The system boundary covers contribution processing, benefit calculations, participant data maintenance, and investment transaction recording. The service organization's management provides the written assertion required by ISAE 3402.13, confirming the description is fairly presented and controls are suitably designed and operating effectively.

Across 12 control objectives, the service auditor tests 47 individual controls for operating effectiveness over the full twelve-month period, selecting samples and inspecting evidence of performance. Much of this is ticking and bashing: does the approval match the policy, does the output match the input, does the timestamp fall within the control window.

One exception surfaces. A participant data change processed in April 2024 went through without the required independent review. That change was a salary update, which directly affects benefit calculations. The service auditor reports it per ISAE 3402.42.

Report outcome: unmodified opinion, but the exception is noted. Each of the 14 pension fund auditors (the user auditors) now has to evaluate whether this specific exception affects the assertions they're testing in their own engagements. For a fund where the affected participant is a member, the user auditor tests whether the unreviewed salary change caused a misstatement in benefit payments or liability calculations.

What reviewers get wrong

Service auditors sometimes describe the system boundary too broadly, pulling in processes that don't affect user entities' financial reporting. ISAE 3402.9(a) requires the description to cover only controls relevant to user entities' internal control over financial reporting.

The NBA has noted that some reports lack sufficient detail in the description of tests performed and results obtained. ISAE 3402.42 requires enough detail for user auditors to assess the relevance and reliability of the evidence.

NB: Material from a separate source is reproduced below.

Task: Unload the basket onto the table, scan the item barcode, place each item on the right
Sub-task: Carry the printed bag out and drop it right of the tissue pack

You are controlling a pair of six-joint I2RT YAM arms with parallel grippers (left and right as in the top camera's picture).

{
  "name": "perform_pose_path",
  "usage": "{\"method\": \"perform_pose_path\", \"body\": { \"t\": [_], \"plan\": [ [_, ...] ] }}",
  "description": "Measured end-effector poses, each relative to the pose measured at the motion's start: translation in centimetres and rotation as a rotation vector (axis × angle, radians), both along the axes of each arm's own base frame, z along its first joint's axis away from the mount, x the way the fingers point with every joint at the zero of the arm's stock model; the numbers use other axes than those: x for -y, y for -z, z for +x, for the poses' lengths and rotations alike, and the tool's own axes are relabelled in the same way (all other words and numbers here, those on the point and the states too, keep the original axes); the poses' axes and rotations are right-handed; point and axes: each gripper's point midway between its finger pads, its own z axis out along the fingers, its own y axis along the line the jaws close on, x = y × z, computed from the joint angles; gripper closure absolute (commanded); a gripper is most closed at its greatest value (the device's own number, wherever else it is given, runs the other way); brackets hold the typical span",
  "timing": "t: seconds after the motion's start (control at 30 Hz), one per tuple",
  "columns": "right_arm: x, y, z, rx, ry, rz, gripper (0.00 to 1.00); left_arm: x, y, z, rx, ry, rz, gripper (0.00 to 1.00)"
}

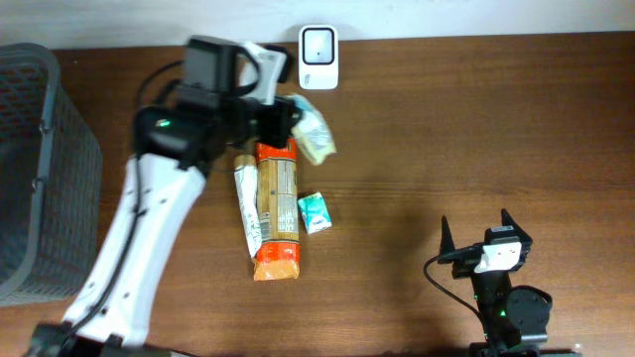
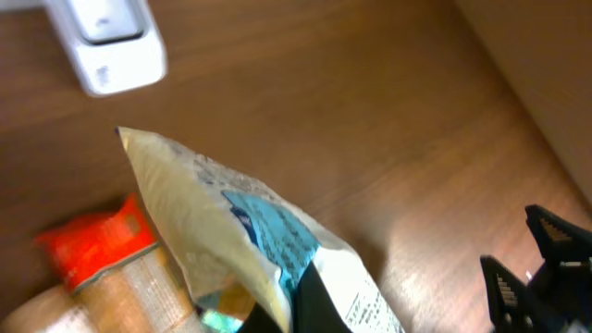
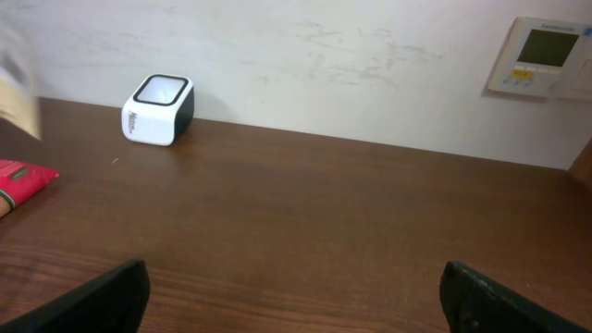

A summary statement that "controls operated effectively" without describing the nature, timing, and extent of testing doesn't meet the standard.

Nobody on the user audit team can do anything useful with a one-line conclusion. You've waited three months for the report, it finally arrives, and it tells you nothing about what was actually tested. That's the report that generates the most review notes.

ISAE 3402 vs SOC 1

Dimension ISAE 3402 SOC 1 (SSAE 18)
Issuing body IAASB (international) AICPA (United States)
Jurisdiction European and international Primarily US
Report types Type I and Type II Type 1 and Type 2
Underlying framework ISAE 3000 (Revised) AT-C Section 320
EU acceptance Accepted directly Accepted by many, some require ISAE 3402

Key standard references used here

  • ISAE 3402.3: Scope (assurance reports on controls at a service organization relevant to user entities' financial reporting).
  • ISAE 3402.9(a): The service organization's description must cover only controls relevant to user entities' internal control over financial reporting.
  • ISAE 3402.13: Written assertion from service organization management is a precondition for the engagement.
  • ISAE 3402.42: Description of tests performed and results obtained, including exceptions, in the service auditor's report.
  • ISA 402 : The user auditor's responsibilities when the user entity uses a service organization.

Related terms

Related reading

Frequently asked questions

Is an ISAE 3402 report an audit opinion?

No. It is an assurance report on controls at a service organization, not an opinion on the service organization's financial statements. It provides evidence that user auditors can rely on under ISA 402.

What is the difference between Type I and Type II under ISAE 3402?

A Type I report covers design of controls at a specific date. A Type II report adds testing of operating effectiveness over a period, providing stronger evidence for user auditors.